I don't think she believes me. Must be that little fib I told her about how vegetables taste like ice cream...



People are reluctant to believe such things when they don't know the person that gave the information.  Reliable sources are only as reliable as their reputation. And if the person is unknown, most wise folks take such claims with a grain of salt.

 *Tangent!* Who clicks on those blinky flashy ads on hinky sites anyway?! "Lose ten pounds in 5 minutes with this one weird trick!" Don't do it! They'll give you viruses and you'll get the blue screen of death, right after they spam your entire contact list, and then the $39.99 you paid for the "trick" will get you some nasty ass vinegar and oatmeal recipe that you have to consume at 3:00am Eastern Standard Time every other Tuesday, unless it's a leap year. And when it doesn't work, they'll ignore you when you try to contact "customer service",  steal your credit card number, rape your bank account and laugh.
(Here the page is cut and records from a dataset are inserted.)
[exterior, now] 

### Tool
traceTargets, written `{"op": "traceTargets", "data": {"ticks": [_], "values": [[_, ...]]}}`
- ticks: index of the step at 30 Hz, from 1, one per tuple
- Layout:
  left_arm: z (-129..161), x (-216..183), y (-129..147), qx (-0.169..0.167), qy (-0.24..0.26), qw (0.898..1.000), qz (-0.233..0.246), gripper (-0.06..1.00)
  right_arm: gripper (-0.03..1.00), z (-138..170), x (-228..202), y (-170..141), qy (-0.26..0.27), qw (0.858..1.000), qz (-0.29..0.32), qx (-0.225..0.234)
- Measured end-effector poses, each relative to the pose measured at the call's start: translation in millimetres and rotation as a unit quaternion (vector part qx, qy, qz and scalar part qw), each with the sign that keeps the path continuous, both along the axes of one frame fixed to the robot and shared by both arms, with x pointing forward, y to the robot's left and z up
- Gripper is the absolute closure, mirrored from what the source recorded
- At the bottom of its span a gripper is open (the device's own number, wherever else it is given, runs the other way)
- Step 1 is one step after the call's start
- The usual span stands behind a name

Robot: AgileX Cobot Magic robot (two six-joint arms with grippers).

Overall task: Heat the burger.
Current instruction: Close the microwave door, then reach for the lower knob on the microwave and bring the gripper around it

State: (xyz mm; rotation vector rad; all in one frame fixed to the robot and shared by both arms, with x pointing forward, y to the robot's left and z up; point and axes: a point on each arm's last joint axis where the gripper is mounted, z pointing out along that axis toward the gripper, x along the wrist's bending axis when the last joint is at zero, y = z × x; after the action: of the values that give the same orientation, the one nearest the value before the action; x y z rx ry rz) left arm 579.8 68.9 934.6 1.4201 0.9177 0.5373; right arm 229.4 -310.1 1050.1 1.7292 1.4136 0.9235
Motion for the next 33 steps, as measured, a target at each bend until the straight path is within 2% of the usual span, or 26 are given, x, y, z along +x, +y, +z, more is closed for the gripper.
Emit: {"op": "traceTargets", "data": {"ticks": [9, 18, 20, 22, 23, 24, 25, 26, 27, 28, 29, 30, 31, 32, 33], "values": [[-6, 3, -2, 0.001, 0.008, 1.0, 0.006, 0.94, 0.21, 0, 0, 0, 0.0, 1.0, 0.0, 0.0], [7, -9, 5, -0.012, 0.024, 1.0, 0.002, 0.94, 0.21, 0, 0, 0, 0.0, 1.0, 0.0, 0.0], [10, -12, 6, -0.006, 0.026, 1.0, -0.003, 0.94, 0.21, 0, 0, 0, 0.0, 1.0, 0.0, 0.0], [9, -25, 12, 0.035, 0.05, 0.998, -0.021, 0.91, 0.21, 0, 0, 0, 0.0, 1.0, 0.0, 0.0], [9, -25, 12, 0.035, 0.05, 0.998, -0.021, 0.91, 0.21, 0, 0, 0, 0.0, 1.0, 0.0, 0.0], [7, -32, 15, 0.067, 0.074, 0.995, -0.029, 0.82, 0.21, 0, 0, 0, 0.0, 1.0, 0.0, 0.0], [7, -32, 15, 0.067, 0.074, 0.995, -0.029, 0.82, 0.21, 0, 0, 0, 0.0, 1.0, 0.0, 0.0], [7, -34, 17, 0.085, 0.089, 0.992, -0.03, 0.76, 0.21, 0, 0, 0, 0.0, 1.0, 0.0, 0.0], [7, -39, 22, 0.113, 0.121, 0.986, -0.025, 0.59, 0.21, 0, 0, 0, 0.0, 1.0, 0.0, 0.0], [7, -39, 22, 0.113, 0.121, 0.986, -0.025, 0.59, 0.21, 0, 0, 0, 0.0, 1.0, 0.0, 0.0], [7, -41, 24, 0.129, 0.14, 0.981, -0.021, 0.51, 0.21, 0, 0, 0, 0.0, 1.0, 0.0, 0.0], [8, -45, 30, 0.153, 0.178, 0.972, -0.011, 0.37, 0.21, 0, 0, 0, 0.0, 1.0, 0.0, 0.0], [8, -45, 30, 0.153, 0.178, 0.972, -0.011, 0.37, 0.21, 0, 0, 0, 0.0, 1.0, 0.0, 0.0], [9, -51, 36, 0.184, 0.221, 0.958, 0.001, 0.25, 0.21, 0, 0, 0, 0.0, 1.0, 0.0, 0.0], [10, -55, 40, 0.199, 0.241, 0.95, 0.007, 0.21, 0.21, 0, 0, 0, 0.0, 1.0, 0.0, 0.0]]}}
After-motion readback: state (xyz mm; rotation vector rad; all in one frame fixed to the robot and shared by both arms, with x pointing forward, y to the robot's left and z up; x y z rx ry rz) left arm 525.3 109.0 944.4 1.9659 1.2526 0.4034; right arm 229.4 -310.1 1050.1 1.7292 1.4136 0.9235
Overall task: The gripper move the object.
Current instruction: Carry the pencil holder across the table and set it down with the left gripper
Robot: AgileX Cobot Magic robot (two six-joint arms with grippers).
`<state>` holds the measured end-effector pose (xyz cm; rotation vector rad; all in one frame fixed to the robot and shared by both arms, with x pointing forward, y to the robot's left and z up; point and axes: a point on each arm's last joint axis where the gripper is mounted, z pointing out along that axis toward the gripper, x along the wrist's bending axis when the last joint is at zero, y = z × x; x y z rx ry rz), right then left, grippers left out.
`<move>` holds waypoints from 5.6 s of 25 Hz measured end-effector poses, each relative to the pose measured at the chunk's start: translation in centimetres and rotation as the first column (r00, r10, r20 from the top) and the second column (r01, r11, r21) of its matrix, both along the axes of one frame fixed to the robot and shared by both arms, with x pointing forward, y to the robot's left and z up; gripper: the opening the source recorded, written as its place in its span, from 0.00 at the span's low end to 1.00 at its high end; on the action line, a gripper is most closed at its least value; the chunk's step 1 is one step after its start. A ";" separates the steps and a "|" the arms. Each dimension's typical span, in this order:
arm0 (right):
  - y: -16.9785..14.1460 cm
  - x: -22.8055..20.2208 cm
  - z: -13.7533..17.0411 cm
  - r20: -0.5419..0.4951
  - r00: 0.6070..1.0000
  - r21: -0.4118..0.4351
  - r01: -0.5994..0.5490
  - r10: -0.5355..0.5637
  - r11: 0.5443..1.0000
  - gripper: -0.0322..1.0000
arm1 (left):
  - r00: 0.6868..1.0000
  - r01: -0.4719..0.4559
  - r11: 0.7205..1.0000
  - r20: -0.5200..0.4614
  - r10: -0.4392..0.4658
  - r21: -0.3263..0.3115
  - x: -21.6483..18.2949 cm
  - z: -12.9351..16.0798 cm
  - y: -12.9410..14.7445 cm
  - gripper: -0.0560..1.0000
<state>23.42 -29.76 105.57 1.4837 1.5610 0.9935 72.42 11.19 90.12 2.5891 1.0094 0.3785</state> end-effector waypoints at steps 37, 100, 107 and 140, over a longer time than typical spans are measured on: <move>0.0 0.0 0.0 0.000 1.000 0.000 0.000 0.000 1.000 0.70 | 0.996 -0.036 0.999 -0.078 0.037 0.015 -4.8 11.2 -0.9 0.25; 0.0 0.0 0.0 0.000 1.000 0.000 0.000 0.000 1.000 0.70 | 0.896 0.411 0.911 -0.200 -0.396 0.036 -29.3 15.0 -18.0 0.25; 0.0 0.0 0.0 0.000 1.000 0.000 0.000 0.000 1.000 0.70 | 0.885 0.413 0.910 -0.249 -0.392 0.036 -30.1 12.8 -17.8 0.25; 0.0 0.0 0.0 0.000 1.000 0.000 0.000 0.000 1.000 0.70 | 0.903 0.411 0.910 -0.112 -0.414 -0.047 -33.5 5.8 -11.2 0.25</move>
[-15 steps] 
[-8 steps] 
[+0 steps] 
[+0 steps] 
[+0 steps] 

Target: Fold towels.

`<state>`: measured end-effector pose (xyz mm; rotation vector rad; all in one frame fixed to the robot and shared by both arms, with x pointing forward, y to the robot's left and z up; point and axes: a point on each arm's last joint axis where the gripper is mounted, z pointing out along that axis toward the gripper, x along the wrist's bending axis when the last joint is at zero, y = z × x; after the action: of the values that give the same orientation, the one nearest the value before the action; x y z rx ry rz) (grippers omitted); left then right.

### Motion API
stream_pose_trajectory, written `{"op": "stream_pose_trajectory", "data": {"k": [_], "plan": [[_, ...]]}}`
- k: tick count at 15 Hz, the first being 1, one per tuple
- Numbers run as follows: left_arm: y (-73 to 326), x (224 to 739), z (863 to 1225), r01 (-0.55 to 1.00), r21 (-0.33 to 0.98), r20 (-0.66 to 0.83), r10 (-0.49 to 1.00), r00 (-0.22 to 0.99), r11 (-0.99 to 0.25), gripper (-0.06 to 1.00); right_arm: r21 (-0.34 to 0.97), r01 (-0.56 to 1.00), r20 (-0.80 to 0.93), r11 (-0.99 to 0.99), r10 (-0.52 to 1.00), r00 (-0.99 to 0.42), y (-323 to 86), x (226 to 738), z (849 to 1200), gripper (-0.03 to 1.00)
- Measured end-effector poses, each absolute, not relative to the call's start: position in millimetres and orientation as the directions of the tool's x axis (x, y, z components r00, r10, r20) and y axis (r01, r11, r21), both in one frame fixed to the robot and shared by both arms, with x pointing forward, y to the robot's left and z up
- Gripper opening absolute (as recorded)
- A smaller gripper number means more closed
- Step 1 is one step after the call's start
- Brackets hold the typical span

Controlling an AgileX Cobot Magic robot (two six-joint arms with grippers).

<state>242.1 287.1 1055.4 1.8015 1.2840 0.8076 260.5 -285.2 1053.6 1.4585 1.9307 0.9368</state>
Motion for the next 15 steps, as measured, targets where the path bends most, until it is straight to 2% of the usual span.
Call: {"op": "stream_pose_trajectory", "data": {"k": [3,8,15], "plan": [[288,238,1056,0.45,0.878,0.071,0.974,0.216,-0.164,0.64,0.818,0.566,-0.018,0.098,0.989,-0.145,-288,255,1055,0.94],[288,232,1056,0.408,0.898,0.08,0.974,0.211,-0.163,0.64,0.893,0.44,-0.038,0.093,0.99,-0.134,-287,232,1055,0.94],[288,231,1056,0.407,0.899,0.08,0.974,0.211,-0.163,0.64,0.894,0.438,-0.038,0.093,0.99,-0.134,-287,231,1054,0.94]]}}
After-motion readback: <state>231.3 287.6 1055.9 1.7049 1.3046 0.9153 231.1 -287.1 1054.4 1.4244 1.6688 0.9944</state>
Sounds like a trick to me, too. *End Tangent!*

When the opportunity arose for me to have the procedure, I jumped at it.  I'm early middle-aged, have had three children, and despite eating fairly well, and exercising (not really) regularly, I'm fighting the spare tire paunch that haunts so many of us.  As a woman, I've always been self-conscious about what I look like.  I'm short, my behind is quite round, I have spindly calves, my elbows are dry, my fingers are awkward, one eyebrow is thinner than the other, my pores are cavernous, my eyelids are starting to sag...etc.  Add to that the fact that I work with some SERIOUSLY attractive people, 2 of which I've dubbed the Glamazon Twins as they're younger, thinner, taller and in really good shape - I look like a Hobbit standing beside two Galadriels. Here was an opportunity to make a dent in that formidable hill of my physical self-esteem.

This is what Disneyland looks like to people my height. (slight exaggeration - maybe)

My assessment went smoothly.  I know the people that work in the clinic fairly well as I've worked with them previously. I filled out a metric ton of paperwork that assessed my medical health, history, and habits.

I was measured for the procedure, as different issues require different applicator sizes.  Lucky me (not), my muffin-top spare tire required the largest applicator.  "This is nicely rounded, it should get a good draw." Sounds like a compliment, but really it just meant my gut was big enough that it would easily fill a very large suction device...

After the assessment, I was told I'd be contacted for an appointment, and I went back to work, both mortified and hopeful.